Logo Polskiego Radia
IAR / PAP
Beata Krowicka 12.05.2014

Sikorski: nowe sankcje, jeśli Rosja przeszkodzi w wyborach

UE zaostrzy sankcje wobec Rosji, jeśli będzie ona przeszkadzać w przeprowadzeniu wyborów prezydenckich na Ukrainie, planowanych na 25 maja - poinformował w poniedziałek w Brukseli szef polskiej dyplomacji Radosław Sikorski.

W poniedziałek 13 kolejnych osób zostanie objętych unijnymi sankcjami za destabilizowanie sytuacji na Ukrainie. Będą one miały zakaz wjazdu do Wspólnoty i zablokowane aktywa finansowe. Do czarnej listy zostały też dopisane dwie firmy z Krymu. Taką decyzję ogłoszą dziś w Brukseli unijni ministrowie spraw zagranicznych.

Początkowo mówiło się, że 15 osób zostanie objętych sankcjami, ale dziś wykreślono dwie. Z nieoficjalnych informacji wynika, że chodziło raczej o względy proceduralne. Spośród 13 osób objętych sankcjami większość to prorosyjscy separatyści, w tym mer Słowiańska. Pozostali to Rosjanie, ale nie pierwszy garnitur polityków i nie bliscy współpracownicy Władimira Putina.

Dwie firmy z Krymu, które zostały dopisane do listy, to prawdopodobnie spółki gazowe, nielegalnie przejęte po aneksji półwyspu. Kto dokładnie znalazł się na czarnej liście, będzie wiadomo we wtorek, kiedy decyzja zostanie opublikowana w Dzienniku Urzędowym Unii Europejskiej.

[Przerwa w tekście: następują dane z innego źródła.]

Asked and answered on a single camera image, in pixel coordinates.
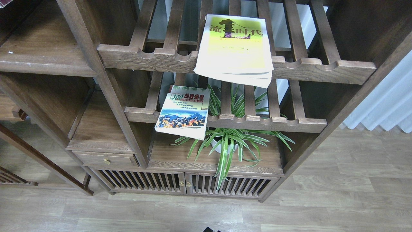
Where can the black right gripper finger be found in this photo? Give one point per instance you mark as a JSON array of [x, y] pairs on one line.
[[208, 229]]

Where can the maroon hardcover book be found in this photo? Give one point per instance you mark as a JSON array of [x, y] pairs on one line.
[[4, 3]]

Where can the right slatted cabinet door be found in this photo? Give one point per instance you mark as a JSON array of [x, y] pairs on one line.
[[234, 186]]

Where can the slatted cabinet door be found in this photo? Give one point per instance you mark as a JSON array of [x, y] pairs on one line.
[[234, 186], [143, 181]]

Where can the white plant pot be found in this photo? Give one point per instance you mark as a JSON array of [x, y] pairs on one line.
[[217, 145]]

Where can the green spider plant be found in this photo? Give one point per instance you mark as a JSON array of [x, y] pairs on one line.
[[231, 140]]

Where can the left slatted cabinet door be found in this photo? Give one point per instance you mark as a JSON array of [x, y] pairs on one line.
[[143, 181]]

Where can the colorful illustrated paperback book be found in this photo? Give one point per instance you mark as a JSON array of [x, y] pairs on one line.
[[184, 112]]

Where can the dark wooden bookshelf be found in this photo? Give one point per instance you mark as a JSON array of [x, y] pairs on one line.
[[89, 72]]

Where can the wooden drawer with brass knob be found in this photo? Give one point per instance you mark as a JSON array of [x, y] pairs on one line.
[[106, 159]]

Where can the yellow green cover book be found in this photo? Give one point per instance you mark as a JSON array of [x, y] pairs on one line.
[[235, 49]]

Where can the white pleated curtain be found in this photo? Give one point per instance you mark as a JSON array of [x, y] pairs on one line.
[[389, 104]]

- Spodziewam się, że dzisiaj zdecydujemy o wydłużeniu listy osób objętych sankcjami, a także zapowiemy możliwość kolejnych sankcji w wypadku, gdyby przeszkadzano w wyborach prezydenckich na Ukrainie 25 maja - mówił wcześniej szef MSZ Radosław Sikorski. Podkreślił, że wybory prezydenckie są ważne, bo Unia zapowiedziała podpisanie po nich części handlowej umowy stowarzyszeniowej z Ukrainą.

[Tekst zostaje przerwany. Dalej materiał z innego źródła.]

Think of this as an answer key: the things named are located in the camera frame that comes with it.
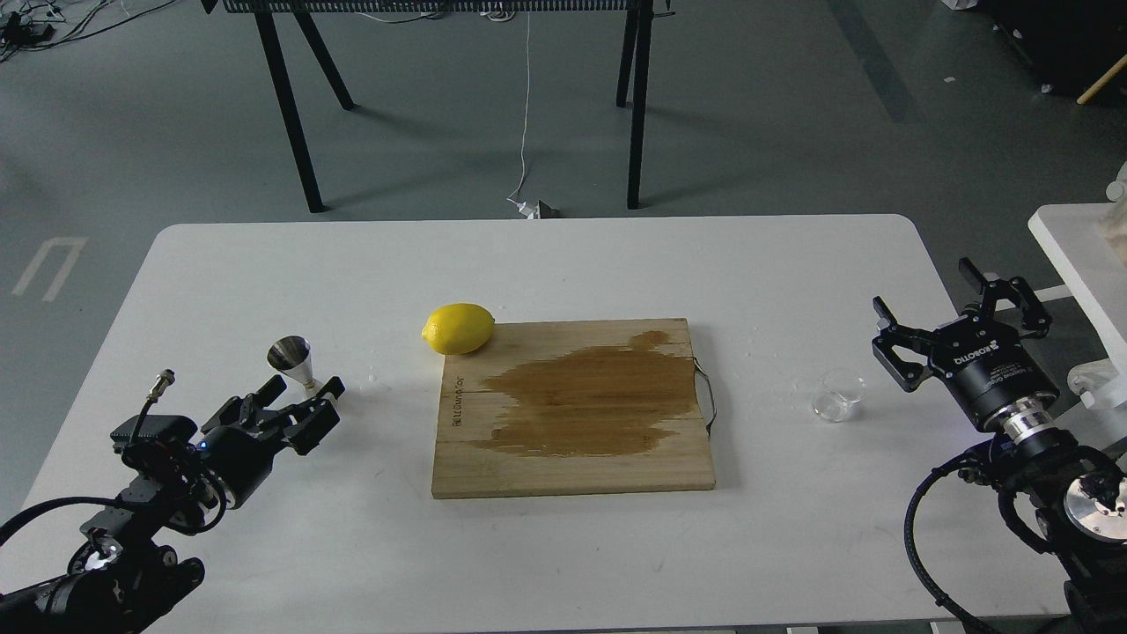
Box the wooden stick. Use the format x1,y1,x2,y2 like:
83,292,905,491
1075,54,1127,106

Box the white side table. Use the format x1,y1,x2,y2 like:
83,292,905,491
1028,203,1126,365

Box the yellow lemon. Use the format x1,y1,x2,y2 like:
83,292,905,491
420,304,496,356

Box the wooden cutting board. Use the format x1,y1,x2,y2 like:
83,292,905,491
431,318,716,500

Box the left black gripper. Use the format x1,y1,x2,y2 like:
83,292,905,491
201,374,346,508

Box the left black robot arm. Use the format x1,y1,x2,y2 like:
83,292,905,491
3,370,345,633

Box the black frame background table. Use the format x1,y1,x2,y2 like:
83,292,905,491
202,1,673,214

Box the white hanging cable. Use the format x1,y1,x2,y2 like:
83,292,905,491
505,11,560,220

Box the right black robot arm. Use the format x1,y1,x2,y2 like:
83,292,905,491
871,258,1126,633

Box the small clear glass cup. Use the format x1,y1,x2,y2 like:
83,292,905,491
810,366,868,423

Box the black floor cables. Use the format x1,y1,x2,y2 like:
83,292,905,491
0,0,177,64

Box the steel double jigger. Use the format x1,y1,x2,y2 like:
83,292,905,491
266,334,321,394

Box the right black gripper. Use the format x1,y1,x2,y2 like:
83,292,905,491
871,257,1061,432

Kryzys na Ukrainie: serwis specjalny >>>
Dodał, że UE - tak jak Polska - nie uzna wyników "pseudoreferendów" niepodległościowych na wschodniej Ukrainie. - Ich wyniki zostały ogłoszone zawczasu, zanim jeszcze się odbyły - podkreślił polski minister.

TVN24/x-news

Sikorski potwierdził dezaprobatę dla obecności prezydenta Rosji Władimira Putina na Krymie w trakcie obchodów 69. rocznicy zwycięstwa nad hitlerowskimi Niemcami.

Nieuznawane referendum

W niedzielę w okręgach donieckim i ługańskim odbyło się referendum, w którym pytano mieszkańców, czy opowiadają się za niepodległością tych regionów. Trudno jednak uznać to, za reprezentatywne referendum: można było głosować po kilka razy, a karty można było wydrukować samemu, bo nie miały one żadnych zabezpieczeń.

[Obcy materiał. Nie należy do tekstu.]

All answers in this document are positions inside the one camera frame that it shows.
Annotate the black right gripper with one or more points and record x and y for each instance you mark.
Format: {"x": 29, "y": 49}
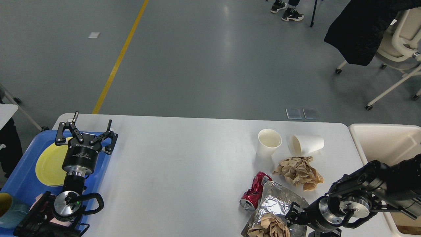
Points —
{"x": 323, "y": 216}

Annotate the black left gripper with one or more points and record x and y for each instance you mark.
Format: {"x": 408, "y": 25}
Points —
{"x": 81, "y": 156}

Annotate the yellow plastic plate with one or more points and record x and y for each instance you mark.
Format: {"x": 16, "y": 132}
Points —
{"x": 49, "y": 165}

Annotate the silver foil bag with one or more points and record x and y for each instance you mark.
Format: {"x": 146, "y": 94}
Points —
{"x": 276, "y": 199}

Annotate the pink ribbed mug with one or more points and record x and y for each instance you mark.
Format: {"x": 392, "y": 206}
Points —
{"x": 39, "y": 197}

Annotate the brown paper bag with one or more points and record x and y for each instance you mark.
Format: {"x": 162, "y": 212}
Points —
{"x": 406, "y": 225}

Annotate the teal mug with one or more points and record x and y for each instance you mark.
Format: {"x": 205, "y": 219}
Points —
{"x": 12, "y": 210}

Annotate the brown paper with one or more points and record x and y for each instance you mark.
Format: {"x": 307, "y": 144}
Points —
{"x": 269, "y": 226}

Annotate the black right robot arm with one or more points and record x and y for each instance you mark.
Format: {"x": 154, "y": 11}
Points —
{"x": 357, "y": 197}

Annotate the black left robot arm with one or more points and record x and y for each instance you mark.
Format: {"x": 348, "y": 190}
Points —
{"x": 60, "y": 215}

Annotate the crumpled brown paper ball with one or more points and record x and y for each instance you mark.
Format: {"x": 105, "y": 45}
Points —
{"x": 298, "y": 171}

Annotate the crushed red soda can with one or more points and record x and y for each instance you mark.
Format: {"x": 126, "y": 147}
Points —
{"x": 250, "y": 199}

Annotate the blue plastic tray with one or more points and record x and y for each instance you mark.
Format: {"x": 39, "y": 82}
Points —
{"x": 24, "y": 184}

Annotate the white lid behind gripper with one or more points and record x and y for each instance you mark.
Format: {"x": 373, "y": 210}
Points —
{"x": 301, "y": 145}

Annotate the white side table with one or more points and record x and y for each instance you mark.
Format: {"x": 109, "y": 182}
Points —
{"x": 8, "y": 110}

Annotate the white paper cup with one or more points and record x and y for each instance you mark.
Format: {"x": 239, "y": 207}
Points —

”89 procent za niepodległością” w Doniecku. Kijów: to przestępcza farsa [relacja na żywo] >>>

Dlatego - jak podkreśla sekretarz Rady Bezpieczeństwa Narodowego i Obrony Ukrainy Andrij Parubij - niedzielne wydarzenia można określić mianem farsy, a także politycznej awantury, afery oraz - fantazji grupy terrorystów, którzy chcą swoje działania uzasadnić fikcyjnym poparciem obywateli - jak twierdzi.

W wielu miejscowościach nie było w ogóle lokali wyborczych. Urny często ustawiano w parkach i koło bazarów. Zdarzyło się też, że zostały one przywiezione do jednego z zakładów przemysłowych, ponieważ jego kierownictwo nie zgodziło się, aby robotnicy pojechali głosować. Separatyści zażądali, aby wszyscy pracownicy poparli niepodległość obwodów donieckiego i ługańskiego.

W poniedziałek prorosyjskie grupy w Doniecku ogłosiły, że 89 procent głosujących opowiedziało się za niezależnością obwodu. Według niezależnych obserwatorów to wynik nierealny. Plebiscytu nie uznaje Kijów ani państwa Zachodu.